Orbit assumes that you run jobs from folders on your local machine. Those folders can be nested to any degree and can contain any amount of code that is specific for your computing needs. Orbit handles file syncing for you.

Create a minimal local job folder:

mkdir -p ~/orbit-quickstart
cd ~/orbit-quickstart

cat > submit.sbatch <<'SBATCH'
#!/bin/bash
#SBATCH --job-name=orbit-quickstart
#SBATCH --output=results/hello.out

mkdir -p results
echo "hello from $(hostname)" > results/hello.out
SBATCH

The code above creates a minimal "hello world" project directory: the sbatch script writes output to results/hello.out and prints the work-node hostname.

If your cluster requires extra Slurm directives (for example partition/account), add them to submit.sbatch script.

Now you are ready to run your job on the cluster:

orbit run . --on cluster-name # note: record job-id from this step
orbit job list
orbit job get <job id>
orbit job retrieve <job id> results --output ./out
tip

Some Slurm clusters require partition and account to be specified; if that's the case - you will see errors in the log.

4. Initialize your project Orbitfile

In the same directory:

orbit init . --name orbit_quickstart

This creates an Orbitfile with project defaults and initializes [project].name.

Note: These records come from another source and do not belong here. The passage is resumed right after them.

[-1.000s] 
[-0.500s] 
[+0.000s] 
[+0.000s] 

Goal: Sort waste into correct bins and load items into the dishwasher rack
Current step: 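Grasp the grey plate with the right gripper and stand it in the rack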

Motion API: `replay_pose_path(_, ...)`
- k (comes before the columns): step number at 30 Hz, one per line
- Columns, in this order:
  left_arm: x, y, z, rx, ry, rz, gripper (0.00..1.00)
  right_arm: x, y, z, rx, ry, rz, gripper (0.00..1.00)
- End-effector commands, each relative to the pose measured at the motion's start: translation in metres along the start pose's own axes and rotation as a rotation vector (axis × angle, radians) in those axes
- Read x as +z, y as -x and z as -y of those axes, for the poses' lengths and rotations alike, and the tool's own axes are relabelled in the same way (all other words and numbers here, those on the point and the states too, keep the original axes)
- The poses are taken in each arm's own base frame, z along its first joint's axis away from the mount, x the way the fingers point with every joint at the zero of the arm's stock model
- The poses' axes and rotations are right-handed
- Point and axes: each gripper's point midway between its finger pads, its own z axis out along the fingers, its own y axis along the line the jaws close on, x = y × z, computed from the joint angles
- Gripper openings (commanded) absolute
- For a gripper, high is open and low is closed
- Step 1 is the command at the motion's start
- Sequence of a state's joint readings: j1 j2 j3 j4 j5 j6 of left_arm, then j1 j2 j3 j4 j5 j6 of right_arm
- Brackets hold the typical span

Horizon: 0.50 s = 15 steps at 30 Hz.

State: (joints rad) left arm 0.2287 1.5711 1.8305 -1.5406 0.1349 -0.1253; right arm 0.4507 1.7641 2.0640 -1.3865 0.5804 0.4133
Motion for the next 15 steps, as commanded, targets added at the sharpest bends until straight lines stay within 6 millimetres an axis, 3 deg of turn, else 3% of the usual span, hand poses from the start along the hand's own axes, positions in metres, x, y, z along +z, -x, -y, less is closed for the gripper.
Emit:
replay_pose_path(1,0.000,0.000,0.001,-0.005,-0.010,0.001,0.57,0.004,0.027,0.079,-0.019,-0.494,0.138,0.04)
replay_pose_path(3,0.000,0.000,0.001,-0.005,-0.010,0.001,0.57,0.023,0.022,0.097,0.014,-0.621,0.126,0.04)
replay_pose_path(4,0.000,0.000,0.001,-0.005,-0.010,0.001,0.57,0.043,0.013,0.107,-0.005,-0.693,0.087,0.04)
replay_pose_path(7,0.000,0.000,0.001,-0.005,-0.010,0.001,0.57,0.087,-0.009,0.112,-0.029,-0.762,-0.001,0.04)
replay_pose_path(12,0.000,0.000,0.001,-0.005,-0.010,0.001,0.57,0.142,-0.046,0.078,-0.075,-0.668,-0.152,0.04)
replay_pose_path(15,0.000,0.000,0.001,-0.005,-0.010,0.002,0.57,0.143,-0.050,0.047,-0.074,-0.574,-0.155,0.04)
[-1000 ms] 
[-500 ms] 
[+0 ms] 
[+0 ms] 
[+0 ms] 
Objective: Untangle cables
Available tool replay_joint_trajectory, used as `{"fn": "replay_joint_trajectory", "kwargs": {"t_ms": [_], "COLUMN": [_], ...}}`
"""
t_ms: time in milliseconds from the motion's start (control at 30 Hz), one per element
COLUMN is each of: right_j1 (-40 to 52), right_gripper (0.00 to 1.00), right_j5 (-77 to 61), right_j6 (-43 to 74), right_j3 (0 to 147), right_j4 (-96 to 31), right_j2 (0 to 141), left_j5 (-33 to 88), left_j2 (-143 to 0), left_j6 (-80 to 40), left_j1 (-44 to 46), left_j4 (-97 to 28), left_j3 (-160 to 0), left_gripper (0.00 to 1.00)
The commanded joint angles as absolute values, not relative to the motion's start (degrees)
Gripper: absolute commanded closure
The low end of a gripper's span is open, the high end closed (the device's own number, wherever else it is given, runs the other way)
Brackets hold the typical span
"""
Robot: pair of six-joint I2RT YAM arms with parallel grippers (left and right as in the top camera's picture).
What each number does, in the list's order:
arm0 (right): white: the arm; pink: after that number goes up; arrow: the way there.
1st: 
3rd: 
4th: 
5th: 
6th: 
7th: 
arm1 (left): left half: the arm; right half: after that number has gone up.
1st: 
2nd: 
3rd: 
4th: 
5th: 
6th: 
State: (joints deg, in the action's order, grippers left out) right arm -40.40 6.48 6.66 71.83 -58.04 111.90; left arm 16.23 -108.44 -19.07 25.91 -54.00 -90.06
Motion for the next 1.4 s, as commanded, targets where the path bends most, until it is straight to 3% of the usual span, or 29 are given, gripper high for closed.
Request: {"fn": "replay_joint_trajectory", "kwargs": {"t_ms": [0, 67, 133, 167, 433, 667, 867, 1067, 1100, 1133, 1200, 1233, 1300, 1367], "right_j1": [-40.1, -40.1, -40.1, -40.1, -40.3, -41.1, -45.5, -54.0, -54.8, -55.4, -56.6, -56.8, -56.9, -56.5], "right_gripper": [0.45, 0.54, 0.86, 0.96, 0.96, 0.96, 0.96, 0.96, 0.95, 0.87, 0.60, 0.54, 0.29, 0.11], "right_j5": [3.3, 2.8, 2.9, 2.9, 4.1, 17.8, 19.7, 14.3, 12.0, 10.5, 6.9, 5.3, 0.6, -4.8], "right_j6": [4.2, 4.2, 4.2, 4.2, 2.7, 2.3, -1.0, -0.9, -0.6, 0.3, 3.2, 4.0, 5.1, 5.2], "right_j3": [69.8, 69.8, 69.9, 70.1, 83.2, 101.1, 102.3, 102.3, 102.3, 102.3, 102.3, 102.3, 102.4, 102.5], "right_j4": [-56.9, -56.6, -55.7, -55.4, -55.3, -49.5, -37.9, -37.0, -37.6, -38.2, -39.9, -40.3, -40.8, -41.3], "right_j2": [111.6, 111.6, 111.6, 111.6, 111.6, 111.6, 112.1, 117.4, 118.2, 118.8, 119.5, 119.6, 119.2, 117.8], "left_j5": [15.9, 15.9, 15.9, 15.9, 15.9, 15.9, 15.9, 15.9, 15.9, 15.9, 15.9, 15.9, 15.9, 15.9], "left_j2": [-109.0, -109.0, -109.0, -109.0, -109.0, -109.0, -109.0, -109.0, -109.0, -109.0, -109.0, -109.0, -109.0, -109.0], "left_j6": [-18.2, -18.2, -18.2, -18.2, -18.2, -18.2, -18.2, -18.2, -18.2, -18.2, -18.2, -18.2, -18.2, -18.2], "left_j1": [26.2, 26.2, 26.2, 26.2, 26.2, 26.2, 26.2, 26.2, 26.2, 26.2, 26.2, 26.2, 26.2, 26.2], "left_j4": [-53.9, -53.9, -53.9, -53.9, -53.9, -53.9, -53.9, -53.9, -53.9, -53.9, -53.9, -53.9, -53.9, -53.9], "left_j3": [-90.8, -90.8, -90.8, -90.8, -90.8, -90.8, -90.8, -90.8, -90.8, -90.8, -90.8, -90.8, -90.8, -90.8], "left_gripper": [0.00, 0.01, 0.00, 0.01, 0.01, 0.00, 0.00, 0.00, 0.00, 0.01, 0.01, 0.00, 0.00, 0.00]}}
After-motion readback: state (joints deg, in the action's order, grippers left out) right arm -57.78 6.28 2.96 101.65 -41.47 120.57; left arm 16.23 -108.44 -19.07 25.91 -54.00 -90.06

5. Build and run your first blueprint

When you build a blueprint, Orbit:

  • checks that Orbitfile is correct and parses it
  • saves the blueprint directory in internal representation (a compressed tarball)
  • automatically versions your analysis code with date-derived version plus the latest pseudo-tag so you can run the newest version easily:
orbit blueprint build .
orbit blueprint list # shows your blueprint versions
orbit run orbit_quickstart:latest --on <cluster-name>

After local changes, run orbit blueprint build <path> again to create a new version. Blueprints are identified by [project].name in Orbitfile: if you change that value, new builds are associated with a new blueprint.